Witnessing some of the most horrific scenes of terror, hate, and harassment, this work is about “evincing” 1 —evincing in and with the stories, voices, screams, hurt, and pain of the victims, the racially and culturally marginalized scholars who are harassed for their research. My reflections, while they led to a poetic art piece, are about the critical “ongoingness” of continuously revealing the evidence and truth of the unsafe world of doing, being, and sitting with online research. In the evincing, we censure and condemn hate and harassment while vituperating and execrating the perpetrators, cyberspaces, systems, and institutions that target, abuse, mistreat, and malign women; Black, Indigenous, and people of colour (BIPOC); queer; disabled; and other marginalized scholars. Evincing is the ways in which their research work and lives remain present and alive through this art and those to come.
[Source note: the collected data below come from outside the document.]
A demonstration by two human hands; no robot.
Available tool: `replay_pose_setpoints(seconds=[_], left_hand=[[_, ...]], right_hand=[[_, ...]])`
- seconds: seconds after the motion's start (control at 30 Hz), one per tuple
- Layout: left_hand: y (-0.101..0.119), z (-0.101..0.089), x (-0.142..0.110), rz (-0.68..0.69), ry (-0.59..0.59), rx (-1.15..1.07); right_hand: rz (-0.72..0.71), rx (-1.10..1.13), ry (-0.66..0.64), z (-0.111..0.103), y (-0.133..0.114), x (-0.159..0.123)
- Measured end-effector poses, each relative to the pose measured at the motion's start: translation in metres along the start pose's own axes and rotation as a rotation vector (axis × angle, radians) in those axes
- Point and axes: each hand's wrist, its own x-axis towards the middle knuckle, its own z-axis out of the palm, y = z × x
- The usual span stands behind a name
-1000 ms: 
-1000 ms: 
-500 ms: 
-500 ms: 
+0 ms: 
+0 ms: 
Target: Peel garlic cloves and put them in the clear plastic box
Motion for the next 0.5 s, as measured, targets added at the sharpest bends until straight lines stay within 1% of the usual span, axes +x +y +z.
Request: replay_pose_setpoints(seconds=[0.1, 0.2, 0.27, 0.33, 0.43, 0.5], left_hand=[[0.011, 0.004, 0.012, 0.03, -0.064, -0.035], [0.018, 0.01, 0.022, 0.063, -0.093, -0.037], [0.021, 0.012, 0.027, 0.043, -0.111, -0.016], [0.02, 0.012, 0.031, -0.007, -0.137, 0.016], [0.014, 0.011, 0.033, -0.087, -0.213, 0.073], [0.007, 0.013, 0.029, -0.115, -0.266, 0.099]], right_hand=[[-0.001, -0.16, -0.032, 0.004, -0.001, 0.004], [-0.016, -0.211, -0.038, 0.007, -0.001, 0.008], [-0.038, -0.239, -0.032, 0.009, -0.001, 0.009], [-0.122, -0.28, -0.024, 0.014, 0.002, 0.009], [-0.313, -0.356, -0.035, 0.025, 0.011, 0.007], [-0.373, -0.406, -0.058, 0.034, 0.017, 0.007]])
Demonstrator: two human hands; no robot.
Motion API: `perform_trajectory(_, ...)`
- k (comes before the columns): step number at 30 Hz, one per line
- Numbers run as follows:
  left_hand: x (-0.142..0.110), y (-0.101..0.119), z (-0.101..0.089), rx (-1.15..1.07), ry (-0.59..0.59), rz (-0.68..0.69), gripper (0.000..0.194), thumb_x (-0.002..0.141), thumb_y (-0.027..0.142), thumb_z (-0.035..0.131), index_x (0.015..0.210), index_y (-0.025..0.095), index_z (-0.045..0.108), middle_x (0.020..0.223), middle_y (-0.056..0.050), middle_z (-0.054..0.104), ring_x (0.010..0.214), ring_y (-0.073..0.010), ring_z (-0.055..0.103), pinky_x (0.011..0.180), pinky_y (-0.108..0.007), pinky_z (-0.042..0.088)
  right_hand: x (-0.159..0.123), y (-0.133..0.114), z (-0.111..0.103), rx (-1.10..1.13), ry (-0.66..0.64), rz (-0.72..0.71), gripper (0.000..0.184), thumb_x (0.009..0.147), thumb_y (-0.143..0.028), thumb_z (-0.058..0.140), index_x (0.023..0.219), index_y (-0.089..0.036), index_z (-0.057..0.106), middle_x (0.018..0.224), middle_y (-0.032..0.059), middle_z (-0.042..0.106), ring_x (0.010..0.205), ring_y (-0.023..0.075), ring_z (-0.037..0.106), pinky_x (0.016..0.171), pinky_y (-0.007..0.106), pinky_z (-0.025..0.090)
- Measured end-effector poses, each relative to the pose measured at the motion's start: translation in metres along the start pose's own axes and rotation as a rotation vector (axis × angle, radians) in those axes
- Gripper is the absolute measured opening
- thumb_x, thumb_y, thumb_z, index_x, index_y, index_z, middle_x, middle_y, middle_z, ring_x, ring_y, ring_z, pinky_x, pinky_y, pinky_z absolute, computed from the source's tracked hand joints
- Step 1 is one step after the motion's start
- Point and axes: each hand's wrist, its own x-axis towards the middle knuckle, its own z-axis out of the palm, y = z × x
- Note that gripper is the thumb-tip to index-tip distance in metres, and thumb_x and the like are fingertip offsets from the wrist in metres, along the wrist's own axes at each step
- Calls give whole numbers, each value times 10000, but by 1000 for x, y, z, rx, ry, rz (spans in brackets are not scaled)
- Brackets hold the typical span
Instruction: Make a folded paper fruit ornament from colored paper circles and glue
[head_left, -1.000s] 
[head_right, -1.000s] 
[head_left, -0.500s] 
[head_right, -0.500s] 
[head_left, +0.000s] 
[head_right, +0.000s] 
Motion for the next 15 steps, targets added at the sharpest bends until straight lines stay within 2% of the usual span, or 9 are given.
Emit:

In this evincing, their experiences of racism, misogyny, violence, isolation, powerlessness, helplessness, frustration, and fear are not simply spectacles for awareness. Rather, they are the grounds from which our methodologies for witnessing these scenes become our vocabularies in resistance, solidarities, and solutions. Evincing, then, is how we mobilize against these encounters of hate and harassment in celebration of safe, brave, healthy, and continuous academic journeys for all scholars.